Maybe we should be putting our efforts in to making this our major source of automobile power.
And worry less about Tom Delay, Terry Schaivo, and what Michael Moore is up to.

Sunday, April 24, 2005

Thought for the day

"Conservatives are not necessarily stupid, but most stupid people
are conservative."
-John Stuart Mill, 1806-1873, British philosopher

Saturday, April 23, 2005

Men who wear pants like this should not be allowed near guns or Mexicans.

Happiness is a warm gun and a coupla rails of illegals!
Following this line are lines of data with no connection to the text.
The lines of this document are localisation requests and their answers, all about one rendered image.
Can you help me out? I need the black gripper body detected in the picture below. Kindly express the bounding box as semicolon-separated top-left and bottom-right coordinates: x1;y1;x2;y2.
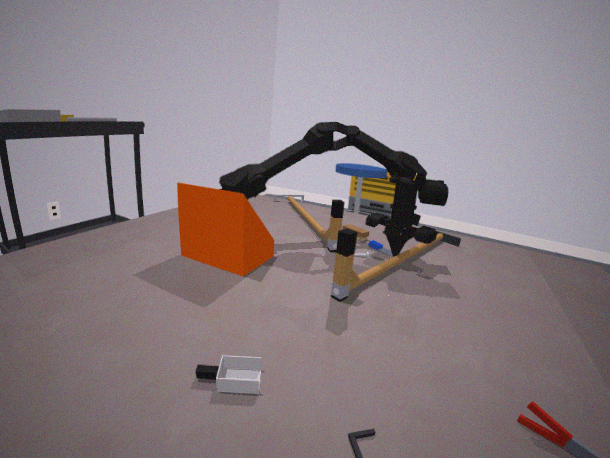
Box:
365;200;437;244

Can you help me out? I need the dark grey l-shaped bar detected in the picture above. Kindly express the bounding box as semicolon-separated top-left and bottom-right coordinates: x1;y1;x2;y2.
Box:
348;429;375;458

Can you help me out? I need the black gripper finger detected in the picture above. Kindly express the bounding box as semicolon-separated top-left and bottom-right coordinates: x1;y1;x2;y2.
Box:
395;234;414;256
383;231;401;257

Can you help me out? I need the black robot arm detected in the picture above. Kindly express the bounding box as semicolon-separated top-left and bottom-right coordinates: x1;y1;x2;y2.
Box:
219;122;449;206
Marla Ruzika Is Not Mother Theresa, But

It is unfair to compare Marla Ruzika to Mother Theresa since Marla died at the young age of 28. Who knows what great things this young, determined and pretty girl from southern California could have accomplished. Instead we know this about her: she fought a one woman war for the victims of war. We know she persuaded the United States to set aside $20 million dollars to aid civilians it injured by mistake in Iraq and Afghanistan. We know she walked the walk living in extreme poverty and risking her life daily. A risk that eventually claimed her life. She was killed in a car bomb attack on April 13.

Leave it to the sub humanoids at Little Green Footballs to take this sincere soul and demonize her. One particularly rich post came from WV Hillbilly who gives hillbillies everywhere a bad name:

Q: What color were Marla Ruzicka's eyes? A: Blue. One blew one way, one blew the other.
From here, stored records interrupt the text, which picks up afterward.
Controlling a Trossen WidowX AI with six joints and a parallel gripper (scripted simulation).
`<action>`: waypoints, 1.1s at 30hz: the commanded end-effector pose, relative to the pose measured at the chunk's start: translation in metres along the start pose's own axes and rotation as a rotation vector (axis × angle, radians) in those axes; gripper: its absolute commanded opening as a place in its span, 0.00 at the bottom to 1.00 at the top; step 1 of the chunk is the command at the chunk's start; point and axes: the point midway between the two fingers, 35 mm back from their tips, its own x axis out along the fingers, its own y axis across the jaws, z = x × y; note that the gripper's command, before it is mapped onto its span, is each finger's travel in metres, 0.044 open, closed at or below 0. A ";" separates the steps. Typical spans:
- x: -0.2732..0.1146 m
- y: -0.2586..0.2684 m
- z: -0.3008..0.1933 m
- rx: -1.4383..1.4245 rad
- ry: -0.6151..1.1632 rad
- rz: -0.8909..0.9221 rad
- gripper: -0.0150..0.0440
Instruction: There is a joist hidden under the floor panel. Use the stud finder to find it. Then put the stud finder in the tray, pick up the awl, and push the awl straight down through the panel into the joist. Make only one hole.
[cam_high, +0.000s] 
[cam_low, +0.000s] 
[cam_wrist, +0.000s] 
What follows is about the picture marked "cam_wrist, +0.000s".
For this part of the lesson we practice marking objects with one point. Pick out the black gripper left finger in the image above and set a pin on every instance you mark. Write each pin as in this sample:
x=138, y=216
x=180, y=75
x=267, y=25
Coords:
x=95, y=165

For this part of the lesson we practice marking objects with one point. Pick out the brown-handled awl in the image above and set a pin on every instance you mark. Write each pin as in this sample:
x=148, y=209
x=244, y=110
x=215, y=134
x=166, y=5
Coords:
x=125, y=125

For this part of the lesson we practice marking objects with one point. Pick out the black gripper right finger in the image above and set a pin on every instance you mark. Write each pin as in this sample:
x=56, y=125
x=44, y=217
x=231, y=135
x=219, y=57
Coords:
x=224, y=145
Choice, hey? But the 'billy wasn't alone:

I remembered an old skit on SCTV with John Candy, called "Celebrity Blowup". They would always say "she blowed up real good". Ain't it the truth. BWAH-HA-

These morons have a fetish for blowing things up don't they? Finally (there were many more, but this was all I could stomach):

We'll never hear a decent word about civilians over there actually doing something, like those who work for Halliburton and other companies too numerous to list.But when commie symp spreading agitprop happens to get herself killed by the terrorists she supports, the media goes into tearjerk mode.

Makes me wanna vomit.

Yes LGF'ers that's exactly how I feel when I read your posts. Like vomiting.

Friday, April 22, 2005

Michael A Smith Needs Help

Michael A. Smith is a moron who waited in line with 900 people at a book signing just for the chance to spit tobacco juice in the face of Jane Fonda:

Smith, a Vietnam veteran, told The Kansas City Star Wednesday that Fonda was a "traitor" and that her protests against the Vietnam War were unforgivable. He said he doesn't chew tobacco but did so Tuesday solely to spit juice on the actress.
"I consider it a debt of honor," he told The Star for a story on its Web site. "She spit in our faces for 37 years. It was absolutely worth it. There are a lot of veterans who would love to do what I did."
This man has been carrying this poison around inside him for 37 years, folks. Why hasn't he gotten help long, long ago? Can there be a lot of veterans that would love to do this too? And where are all the wingnuts that were so outraged by recent pieing incidents?
Raise your hand if you would prefer a glob of Redman on your face to lemon meringue.
For her part, Jane Fonda reacted gracefully. She wiped the juice off her face and continued to sign books. She made a mistake 4 decades ago. She is repenting for it now. Shame on Mr. Smith.